== Segment start ==

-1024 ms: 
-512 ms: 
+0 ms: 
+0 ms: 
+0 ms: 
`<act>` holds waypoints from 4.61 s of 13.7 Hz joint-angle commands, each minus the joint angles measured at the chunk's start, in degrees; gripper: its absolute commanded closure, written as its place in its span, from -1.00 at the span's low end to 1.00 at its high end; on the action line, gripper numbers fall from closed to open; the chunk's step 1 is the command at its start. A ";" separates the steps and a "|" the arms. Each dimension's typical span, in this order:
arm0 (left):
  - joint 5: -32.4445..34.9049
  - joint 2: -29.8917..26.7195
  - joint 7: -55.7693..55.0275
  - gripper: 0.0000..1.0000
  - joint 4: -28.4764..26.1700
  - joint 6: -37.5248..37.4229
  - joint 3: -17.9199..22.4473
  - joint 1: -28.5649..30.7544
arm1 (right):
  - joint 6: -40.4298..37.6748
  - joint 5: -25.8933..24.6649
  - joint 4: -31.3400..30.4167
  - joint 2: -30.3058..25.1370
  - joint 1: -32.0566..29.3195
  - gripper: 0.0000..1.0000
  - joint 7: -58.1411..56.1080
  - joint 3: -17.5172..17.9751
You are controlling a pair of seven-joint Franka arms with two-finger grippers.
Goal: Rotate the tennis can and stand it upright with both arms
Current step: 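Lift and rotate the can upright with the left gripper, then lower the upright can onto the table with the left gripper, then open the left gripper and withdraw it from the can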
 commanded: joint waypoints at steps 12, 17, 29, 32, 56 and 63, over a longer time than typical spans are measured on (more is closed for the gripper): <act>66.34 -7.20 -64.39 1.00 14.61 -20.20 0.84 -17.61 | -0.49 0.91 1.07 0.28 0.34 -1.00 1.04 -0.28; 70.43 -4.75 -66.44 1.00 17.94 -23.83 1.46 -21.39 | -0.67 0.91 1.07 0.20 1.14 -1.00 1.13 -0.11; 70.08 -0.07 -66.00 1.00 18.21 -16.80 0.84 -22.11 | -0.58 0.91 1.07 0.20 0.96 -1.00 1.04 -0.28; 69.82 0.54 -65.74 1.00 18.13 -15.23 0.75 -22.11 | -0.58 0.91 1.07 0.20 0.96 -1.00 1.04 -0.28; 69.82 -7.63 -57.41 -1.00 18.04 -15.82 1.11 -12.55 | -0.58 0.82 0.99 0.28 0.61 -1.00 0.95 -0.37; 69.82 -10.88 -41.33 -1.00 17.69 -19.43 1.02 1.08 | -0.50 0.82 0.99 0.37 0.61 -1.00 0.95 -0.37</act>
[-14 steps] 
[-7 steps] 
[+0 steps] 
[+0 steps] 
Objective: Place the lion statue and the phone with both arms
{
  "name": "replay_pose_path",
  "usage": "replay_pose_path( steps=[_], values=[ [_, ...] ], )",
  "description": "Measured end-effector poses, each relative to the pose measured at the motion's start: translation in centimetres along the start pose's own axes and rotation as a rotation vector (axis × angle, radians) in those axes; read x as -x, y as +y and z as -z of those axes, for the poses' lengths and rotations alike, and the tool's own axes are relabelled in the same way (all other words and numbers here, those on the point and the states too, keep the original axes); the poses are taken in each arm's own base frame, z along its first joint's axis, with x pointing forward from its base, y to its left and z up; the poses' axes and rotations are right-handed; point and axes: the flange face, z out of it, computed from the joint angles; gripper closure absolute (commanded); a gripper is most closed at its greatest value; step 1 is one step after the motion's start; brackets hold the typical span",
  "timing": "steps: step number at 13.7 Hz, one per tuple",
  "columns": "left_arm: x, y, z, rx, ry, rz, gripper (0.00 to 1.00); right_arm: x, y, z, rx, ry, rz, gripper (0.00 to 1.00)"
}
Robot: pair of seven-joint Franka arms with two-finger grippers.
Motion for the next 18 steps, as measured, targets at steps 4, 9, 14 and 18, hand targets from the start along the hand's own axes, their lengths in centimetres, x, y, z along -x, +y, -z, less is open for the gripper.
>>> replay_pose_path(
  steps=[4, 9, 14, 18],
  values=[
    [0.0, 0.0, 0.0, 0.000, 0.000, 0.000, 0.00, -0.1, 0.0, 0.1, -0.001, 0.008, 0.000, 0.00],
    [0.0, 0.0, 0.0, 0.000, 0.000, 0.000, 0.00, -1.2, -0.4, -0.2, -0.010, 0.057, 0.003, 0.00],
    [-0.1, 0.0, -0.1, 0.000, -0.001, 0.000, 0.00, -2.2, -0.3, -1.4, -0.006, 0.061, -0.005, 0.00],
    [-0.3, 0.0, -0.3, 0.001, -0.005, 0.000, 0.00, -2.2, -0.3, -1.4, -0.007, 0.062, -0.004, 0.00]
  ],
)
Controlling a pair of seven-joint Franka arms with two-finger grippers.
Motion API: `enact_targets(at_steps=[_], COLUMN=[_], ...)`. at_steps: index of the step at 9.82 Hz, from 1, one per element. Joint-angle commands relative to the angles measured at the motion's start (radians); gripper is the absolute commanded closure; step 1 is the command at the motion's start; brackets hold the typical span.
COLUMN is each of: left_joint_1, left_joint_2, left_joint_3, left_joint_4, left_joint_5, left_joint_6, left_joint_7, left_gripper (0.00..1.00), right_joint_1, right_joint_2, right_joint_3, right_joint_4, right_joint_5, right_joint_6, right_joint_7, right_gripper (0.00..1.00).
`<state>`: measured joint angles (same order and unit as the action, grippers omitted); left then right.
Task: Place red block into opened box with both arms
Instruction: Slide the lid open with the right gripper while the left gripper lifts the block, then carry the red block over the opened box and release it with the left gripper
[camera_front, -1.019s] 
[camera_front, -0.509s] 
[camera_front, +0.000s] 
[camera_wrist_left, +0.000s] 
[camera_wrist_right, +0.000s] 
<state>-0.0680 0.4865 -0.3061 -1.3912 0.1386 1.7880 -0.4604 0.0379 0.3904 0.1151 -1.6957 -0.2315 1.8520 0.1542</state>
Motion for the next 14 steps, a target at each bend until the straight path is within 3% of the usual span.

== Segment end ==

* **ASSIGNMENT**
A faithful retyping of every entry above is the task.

* **EXERCISE SOLUTION**
-1024 ms: 
-512 ms: 
+0 ms: 
+0 ms: 
+0 ms: 
`<act>` holds waypoints from 4.61 s of 13.7 Hz joint-angle commands, each minus the joint angles measured at the chunk's start, in degrees; gripper: its absolute commanded closure, written as its place in its span, from -1.00 at the span's low end to 1.00 at its high end; on the action line, gripper numbers fall from closed to open; the chunk's step 1 is the command at its start. A ";" separates the steps and a "|" the arms. Each dimension's typical span, in this order:
arm0 (left):
  - joint 5: -32.4445..34.9049
  - joint 2: -29.8917..26.7195
  - joint 7: -55.7693..55.0275
  - gripper: 0.0000..1.0000
  - joint 4: -28.4764..26.1700
  - joint 6: -37.5248..37.4229
  - joint 3: -17.9199..22.4473
  - joint 1: -28.5649..30.7544
arm1 (right):
  - joint 6: -40.4298..37.6748
  - joint 5: -25.8933..24.6649
  - joint 4: -31.3400..30.4167
  - joint 2: -30.3058..25.1370
  - joint 1: -32.0566..29.3195
  - gripper: 0.0000..1.0000
  - joint 7: -58.1411..56.1080
  - joint 3: -17.5172..17.9751
You are controlling a pair of seven-joint Franka arms with two-finger grippers.
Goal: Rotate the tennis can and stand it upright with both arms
Current step: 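Lift and rotate the can upright with the left gripper, then lower the upright can onto the table with the left gripper, then open the left gripper and withdraw it from the can
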 commanded: joint waypoints at steps 12, 17, 29, 32, 56 and 63, over a longer time than typical spans are measured on (more is closed for the gripper): <act>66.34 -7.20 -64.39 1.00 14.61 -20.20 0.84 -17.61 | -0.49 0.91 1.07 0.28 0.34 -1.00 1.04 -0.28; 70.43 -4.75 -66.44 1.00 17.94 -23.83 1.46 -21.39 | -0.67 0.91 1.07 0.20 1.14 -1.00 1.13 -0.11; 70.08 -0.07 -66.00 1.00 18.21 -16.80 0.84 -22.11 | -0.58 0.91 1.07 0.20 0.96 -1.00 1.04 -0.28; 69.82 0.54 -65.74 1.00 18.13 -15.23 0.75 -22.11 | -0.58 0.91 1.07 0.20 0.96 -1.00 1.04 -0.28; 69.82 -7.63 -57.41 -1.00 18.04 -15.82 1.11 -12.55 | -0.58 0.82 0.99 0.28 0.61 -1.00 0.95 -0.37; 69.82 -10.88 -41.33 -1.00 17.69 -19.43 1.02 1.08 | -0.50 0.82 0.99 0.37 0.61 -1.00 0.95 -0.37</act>
[-14 steps] 
[-7 steps] 
[+0 steps] 
[+0 steps] 
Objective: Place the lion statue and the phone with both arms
{
  "name": "replay_pose_path",
  "usage": "replay_pose_path( steps=[_], values=[ [_, ...] ], )",
  "description": "Measured end-effector poses, each relative to the pose measured at the motion's start: translation in centimetres along the start pose's own axes and rotation as a rotation vector (axis × angle, radians) in those axes; read x as -x, y as +y and z as -z of those axes, for the poses' lengths and rotations alike, and the tool's own axes are relabelled in the same way (all other words and numbers here, those on the point and the states too, keep the original axes); the poses are taken in each arm's own base frame, z along its first joint's axis, with x pointing forward from its base, y to its left and z up; the poses' axes and rotations are right-handed; point and axes: the flange face, z out of it, computed from the joint angles; gripper closure absolute (commanded); a gripper is most closed at its greatest value; step 1 is one step after the motion's start; brackets hold the typical span",
  "timing": "steps: step number at 13.7 Hz, one per tuple",
  "columns": "left_arm: x, y, z, rx, ry, rz, gripper (0.00 to 1.00); right_arm: x, y, z, rx, ry, rz, gripper (0.00 to 1.00)"
}
Robot: pair of seven-joint Franka arms with two-finger grippers.
Motion for the next 18 steps, as measured, targets at steps 4, 9, 14 and 18, hand targets from the start along the hand's own axes, their lengths in centimetres, x, y, z along -x, +y, -z, less is open for the gripper.
>>> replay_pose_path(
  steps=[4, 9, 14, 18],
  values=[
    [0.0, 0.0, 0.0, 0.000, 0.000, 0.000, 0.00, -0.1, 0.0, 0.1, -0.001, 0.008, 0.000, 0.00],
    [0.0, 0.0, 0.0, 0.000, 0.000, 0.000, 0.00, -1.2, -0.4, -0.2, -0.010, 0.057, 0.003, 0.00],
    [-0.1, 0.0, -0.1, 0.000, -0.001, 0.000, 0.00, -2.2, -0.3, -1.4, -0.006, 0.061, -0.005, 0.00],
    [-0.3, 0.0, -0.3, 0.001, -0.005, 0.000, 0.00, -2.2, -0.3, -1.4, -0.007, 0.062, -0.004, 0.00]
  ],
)
Controlling a pair of seven-joint Franka arms with two-finger grippers.
Motion API: `enact_targets(at_steps=[_], COLUMN=[_], ...)`. at_steps: index of the step at 9.82 Hz, from 1, one per element. Joint-angle commands relative to the angles measured at the motion's start (radians); gripper is the absolute commanded closure; step 1 is the command at the motion's start; brackets hold the typical span.
COLUMN is each of: left_joint_1, left_joint_2, left_joint_3, left_joint_4, left_joint_5, left_joint_6, left_joint_7, left_gripper (0.00..1.00), right_joint_1, right_joint_2, right_joint_3, right_joint_4, right_joint_5, right_joint_6, right_joint_7, right_gripper (0.00..1.00).
`<state>`: measured joint angles (same order and unit as the action, grippers omitted); left then right.
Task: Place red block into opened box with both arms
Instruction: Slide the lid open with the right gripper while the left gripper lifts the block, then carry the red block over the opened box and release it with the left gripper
[camera_front, -1.019s] 
[camera_front, -0.509s] 
[camera_front, +0.000s] 
[camera_wrist_left, +0.000s] 
[camera_wrist_right, +0.000s] 
<state>-0.0680 0.4865 -0.3061 -1.3912 0.1386 1.7880 -0.4604 0.0379 0.3904 0.1151 -1.6957 -0.2315 1.8520 0.1542</state>
Motion for the next 14 steps, a target at each bend until the straight path is within 3% of the usual span.

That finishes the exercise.